DATA SHOWN
⁂

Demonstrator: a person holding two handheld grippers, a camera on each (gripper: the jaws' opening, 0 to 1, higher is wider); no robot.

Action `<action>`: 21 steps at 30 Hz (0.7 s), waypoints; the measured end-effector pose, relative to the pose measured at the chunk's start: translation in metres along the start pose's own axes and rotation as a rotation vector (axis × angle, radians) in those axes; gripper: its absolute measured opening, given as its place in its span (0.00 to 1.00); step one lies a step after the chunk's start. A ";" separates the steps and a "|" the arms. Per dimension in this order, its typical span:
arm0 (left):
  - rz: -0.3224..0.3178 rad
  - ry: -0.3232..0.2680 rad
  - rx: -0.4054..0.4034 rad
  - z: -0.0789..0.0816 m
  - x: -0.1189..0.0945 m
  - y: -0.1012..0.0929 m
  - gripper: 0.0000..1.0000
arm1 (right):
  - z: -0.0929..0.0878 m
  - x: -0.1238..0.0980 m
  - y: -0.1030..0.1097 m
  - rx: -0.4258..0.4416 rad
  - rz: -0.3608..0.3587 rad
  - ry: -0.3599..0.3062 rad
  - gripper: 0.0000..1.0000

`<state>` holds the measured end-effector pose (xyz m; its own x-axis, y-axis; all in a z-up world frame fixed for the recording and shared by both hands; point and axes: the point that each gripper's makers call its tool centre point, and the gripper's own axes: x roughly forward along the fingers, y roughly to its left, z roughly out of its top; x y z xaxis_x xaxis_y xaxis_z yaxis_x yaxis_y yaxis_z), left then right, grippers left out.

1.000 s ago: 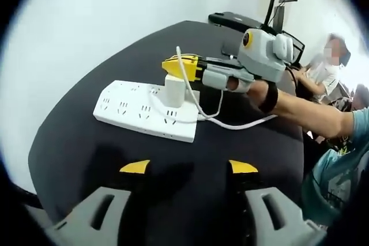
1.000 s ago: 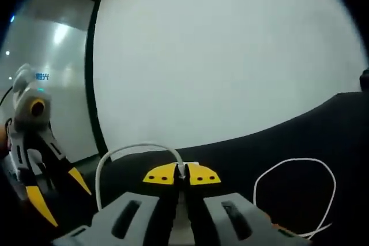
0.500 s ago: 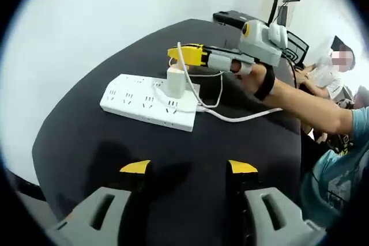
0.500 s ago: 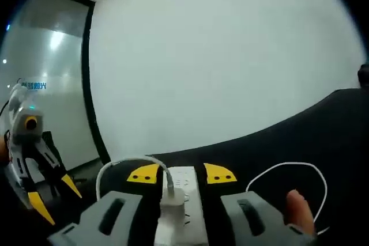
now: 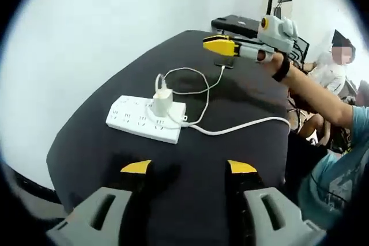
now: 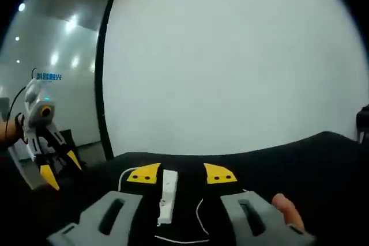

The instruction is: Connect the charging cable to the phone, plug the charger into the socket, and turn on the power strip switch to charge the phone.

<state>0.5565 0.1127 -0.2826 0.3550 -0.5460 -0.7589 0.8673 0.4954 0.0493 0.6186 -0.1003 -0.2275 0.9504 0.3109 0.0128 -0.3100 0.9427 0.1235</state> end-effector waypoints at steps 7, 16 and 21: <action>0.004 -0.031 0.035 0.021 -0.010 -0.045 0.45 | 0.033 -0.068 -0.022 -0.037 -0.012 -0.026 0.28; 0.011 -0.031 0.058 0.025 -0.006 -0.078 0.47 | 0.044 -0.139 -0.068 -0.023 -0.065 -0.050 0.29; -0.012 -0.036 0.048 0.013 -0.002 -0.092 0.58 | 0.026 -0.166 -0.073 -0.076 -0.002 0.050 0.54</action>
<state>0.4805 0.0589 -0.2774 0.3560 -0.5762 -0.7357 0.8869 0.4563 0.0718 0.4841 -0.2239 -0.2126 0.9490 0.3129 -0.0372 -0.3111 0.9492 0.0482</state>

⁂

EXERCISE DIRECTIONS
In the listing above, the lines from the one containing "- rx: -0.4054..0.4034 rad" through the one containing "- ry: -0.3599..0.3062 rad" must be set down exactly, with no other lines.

YOUR SOLUTION
  - rx: -0.4054..0.4034 rad
  - z: -0.0789..0.0816 m
  - x: -0.1189..0.0945 m
  - y: -0.1012..0.0929 m
  - gripper: 0.0000..1.0000
arm1 (right):
  - z: -0.0929..0.0878 m
  - x: -0.1238..0.0980 m
  - y: -0.1030..0.1097 m
  - rx: -0.4258..0.4416 rad
  - rz: -0.3608..0.3587 rad
  - ry: -0.3599..0.3062 rad

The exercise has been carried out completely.